**WHAT THIS TASK INVOLVES**. From the listing below, work out the number of lines containing "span" and give that number without comment.

**DATASET SECTION**.
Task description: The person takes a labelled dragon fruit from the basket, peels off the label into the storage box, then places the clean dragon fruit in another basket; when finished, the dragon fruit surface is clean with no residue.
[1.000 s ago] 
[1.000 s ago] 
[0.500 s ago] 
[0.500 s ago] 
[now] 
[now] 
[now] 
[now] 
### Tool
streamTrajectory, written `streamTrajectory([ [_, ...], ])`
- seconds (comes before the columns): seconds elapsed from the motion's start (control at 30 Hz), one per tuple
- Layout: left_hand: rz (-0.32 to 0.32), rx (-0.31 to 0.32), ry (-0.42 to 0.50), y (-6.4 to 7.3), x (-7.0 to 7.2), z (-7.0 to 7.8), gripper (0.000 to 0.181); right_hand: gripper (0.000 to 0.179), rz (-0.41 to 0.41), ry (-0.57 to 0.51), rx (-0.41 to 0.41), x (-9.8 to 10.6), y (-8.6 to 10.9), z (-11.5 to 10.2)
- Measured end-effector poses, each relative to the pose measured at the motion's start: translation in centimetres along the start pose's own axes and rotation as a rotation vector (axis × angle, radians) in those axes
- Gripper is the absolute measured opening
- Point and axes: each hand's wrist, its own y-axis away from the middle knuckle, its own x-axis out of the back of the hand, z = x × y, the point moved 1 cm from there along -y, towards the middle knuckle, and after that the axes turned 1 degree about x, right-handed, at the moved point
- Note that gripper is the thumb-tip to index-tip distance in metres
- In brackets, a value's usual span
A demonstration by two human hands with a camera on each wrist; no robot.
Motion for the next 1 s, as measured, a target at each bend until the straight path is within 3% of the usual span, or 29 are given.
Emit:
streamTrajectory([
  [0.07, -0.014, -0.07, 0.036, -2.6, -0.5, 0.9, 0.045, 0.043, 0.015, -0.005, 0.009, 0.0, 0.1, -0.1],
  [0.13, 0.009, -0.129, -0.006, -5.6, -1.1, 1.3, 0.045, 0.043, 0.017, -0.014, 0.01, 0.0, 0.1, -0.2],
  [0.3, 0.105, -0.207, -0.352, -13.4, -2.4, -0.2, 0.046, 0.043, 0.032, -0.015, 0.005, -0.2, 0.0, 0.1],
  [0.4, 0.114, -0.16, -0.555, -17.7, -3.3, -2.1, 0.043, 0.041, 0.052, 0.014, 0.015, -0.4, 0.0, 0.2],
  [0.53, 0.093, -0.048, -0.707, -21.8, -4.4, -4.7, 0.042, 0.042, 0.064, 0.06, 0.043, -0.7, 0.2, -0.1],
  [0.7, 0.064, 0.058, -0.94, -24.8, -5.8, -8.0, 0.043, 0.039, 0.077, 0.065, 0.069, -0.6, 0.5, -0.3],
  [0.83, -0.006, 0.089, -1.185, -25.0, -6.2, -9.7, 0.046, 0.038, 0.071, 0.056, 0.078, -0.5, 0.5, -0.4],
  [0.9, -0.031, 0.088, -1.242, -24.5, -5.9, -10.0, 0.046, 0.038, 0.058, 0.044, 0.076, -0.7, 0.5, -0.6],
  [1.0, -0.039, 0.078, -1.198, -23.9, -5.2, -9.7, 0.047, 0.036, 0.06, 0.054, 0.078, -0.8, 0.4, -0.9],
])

**RESPONSE**. 2